Only a limited amount of datasets are consistently used for validating and benchmarking fairness methods. In fact, there is a trend of funneling in the ML community in general [16], with fewer datasets being used more often for experimental observations. Common issues regarding these datasets are expanded in section 2.1. The relative age of the majority of the datasets used in Fair ML, combined with the saturation of tests performed on them, makes the observed results stagnate. These constitute technical considerations for deprecating the dataset [17], and limit the possibility of validating novel solutions. The lack of quality datasets for Fair ML --- identified in the 2021 Stanford University’s AI Index Report [18] --- has prompted the appearance of several initiatives advocating the public sharing of private datasets for decision-making containing protected attributes. Symbiotically, many tools have been recently developed which facilitate the sharing of data, namely on best practices in documentation and privacy-preserving methods [19, 20]. However, there is still no observable shift from the older datasets to the more recent, comparatively less explored datasets.

What are the characteristics of the BAF suite?

The BAF suite comprises six datasets that were generated from a real-world online bank account opening fraud detection dataset. This is a relevant application for Fair ML, as model predictions result in either granting or denying financial services to individuals, which can exacerbate existing social inequities. For instance, consistently denying individuals from one group access to credit may perpetuate or even widen existing wealth inequality gaps. Each dataset variant in the suite features predetermined and controlled types of data bias over multiple time-steps, which are detailed in Section 3.3. The aforementioned variants, combined with the temporal distribution shifts inherent to the underlying data distribution, amount to an innovative medium for stress testing the performance and fairness of ML models meant to operate in dynamic environments.

The datasets on the suite were generated by leveraging state-of-the-art Generative Adversarial Network (GAN) models [21]. One important reason for choosing these methods was to take into account the privacy of the applicants --- an ever-growing concern in today’s societal and legislative landscape [22]. Each dataset is comprised of a total of one million instances of individual applications, using a total of thirty features. The latter represent observed properties of the applications, either obtained directly from the applicant (e.g., employment status), or derived from the provided information (e.g., whether the provided phone number is valid), and aggregations of the data (e.g., frequency of applications on a given zip code). The data spans eight months of applications, which can be identified in the column ‘‘month’’. Regarding protected attributes, the dataset provides the age, personal income, and employment status of the applicant. To provide some degree of differential privacy [23], we injected noise into the instances of the original dataset, and categorized personal information columns, such as income and age, prior to the training of the GAN model. More details on the dataset are included in Sections 3 and 4, and in the dataset’s datasheet [19], provided as supplementary material.
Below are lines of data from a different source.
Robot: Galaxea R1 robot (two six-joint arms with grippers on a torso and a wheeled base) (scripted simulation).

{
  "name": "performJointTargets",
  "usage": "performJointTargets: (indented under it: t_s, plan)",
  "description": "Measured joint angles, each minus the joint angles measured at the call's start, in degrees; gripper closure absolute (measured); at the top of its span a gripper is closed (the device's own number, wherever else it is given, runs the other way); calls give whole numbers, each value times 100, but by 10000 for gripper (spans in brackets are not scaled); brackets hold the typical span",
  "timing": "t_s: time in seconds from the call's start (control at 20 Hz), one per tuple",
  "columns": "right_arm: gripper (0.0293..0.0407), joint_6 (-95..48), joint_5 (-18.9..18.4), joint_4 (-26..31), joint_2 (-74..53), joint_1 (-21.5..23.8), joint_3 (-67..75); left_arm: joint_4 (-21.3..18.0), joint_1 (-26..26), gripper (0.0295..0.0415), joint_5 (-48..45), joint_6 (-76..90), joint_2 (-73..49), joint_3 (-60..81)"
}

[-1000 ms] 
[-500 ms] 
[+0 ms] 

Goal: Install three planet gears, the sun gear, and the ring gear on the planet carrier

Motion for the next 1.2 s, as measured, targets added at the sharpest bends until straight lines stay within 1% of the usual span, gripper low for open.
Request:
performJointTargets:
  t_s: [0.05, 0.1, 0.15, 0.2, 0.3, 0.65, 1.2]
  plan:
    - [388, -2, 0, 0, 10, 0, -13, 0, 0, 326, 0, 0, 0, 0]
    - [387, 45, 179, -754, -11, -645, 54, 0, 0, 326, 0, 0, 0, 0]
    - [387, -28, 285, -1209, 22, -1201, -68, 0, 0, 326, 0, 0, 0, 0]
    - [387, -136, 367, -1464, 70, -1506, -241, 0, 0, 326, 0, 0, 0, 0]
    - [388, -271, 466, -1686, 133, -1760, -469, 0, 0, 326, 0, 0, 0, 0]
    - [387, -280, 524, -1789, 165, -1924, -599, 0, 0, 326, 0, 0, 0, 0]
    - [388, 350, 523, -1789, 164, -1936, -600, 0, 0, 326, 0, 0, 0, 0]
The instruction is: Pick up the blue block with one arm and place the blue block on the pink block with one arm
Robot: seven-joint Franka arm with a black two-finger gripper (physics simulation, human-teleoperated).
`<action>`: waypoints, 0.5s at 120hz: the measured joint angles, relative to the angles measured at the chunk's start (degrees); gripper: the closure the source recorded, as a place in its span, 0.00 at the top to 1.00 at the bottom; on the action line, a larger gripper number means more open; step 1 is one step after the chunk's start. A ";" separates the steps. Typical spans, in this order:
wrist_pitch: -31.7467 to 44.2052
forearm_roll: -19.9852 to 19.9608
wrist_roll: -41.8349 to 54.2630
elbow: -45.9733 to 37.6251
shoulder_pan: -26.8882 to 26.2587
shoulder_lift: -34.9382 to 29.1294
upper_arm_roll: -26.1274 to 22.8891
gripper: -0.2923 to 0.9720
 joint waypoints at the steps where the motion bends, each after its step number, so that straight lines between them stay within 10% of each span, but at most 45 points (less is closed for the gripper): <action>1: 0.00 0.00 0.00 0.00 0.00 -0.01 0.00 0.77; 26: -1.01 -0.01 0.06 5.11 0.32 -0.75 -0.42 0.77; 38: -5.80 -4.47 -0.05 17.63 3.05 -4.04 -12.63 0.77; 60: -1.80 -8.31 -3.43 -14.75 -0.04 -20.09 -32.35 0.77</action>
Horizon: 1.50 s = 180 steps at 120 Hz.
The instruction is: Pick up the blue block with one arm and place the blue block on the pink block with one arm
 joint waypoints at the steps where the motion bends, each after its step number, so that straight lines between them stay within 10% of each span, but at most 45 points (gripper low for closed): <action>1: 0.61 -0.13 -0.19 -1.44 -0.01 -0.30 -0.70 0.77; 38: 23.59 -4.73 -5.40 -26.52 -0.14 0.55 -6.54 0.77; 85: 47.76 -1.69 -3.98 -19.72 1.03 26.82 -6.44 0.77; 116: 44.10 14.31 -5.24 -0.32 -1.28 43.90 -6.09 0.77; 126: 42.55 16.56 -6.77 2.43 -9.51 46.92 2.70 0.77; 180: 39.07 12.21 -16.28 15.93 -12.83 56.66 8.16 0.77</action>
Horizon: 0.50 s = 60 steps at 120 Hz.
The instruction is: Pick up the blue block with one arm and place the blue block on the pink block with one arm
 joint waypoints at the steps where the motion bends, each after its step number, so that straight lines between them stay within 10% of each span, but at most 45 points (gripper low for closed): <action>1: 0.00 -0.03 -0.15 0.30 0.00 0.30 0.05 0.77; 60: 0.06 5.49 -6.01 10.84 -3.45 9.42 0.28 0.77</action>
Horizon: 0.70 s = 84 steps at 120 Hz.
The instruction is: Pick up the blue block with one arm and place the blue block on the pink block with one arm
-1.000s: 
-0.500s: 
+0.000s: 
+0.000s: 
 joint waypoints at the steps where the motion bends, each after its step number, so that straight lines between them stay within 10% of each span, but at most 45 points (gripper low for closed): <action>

We must also discuss possible shortcomings of the presented suite of datasets. One well-known issue present in most financial services domains is that of selective labelling [24], i.e., we can only know the true labels of the applicants that were accepted. As such, if an applicant is pre-screened and rejected by some rule-based or ML-based model, then we will never know its true label (e.g., whether the applicant was actually fraudulent). Importantly, all labels present in the dataset correspond only to ground-truth data (pre-screened applicants are left out). In our case, the pre-screening process was minimal, consisting only of regulation checks (e.g., anti-money laundering regulations may disallow banks from accepting certain customers), and business-oriented checks specifically for the credit card that was being offered (only 18+ years of old residents in a specific country in which the bank operates). Hence, although some selection bias is strictly inevitable due to banking regulations, the dataset comprises the widest pool of applicants possible.

2 Background

2.1 Shortcomings of Popular Tabular Datasets

To the best of our knowledge, there are no public large-scale bank account opening fraud datasets. That said, there are two relevant datasets in the more general banking fraud domain, both pertaining to transaction fraud. The first [25] is based on data from about 300k transactions from European credit card holders for the period of September 2013. Its fundamental drawback is that the features of the dataset are principal components of the original features (with generic names like V1, V2, etc…), leaving no useful real-world information for the users, and making it impossible to study algorithmic fairness. The second dataset [26] is in fact a suite of 5 synthetic datasets, based on a real-world mobile transaction fraud use case; they are reasonably large, and contain informative feature names. However, the data contains no sensitive attributes, limiting its use in the context of algorithmic fairness. In any case, our suite of datasets would still be a valuable contribution, since it is based on a different fraud application. Bank account opening makes for a particularly important use-case to benchmark Fair ML methods, as opening a bank account is essential in today’s society, and gate-keeping such a service can seriously hinder the well-being of an individual [27].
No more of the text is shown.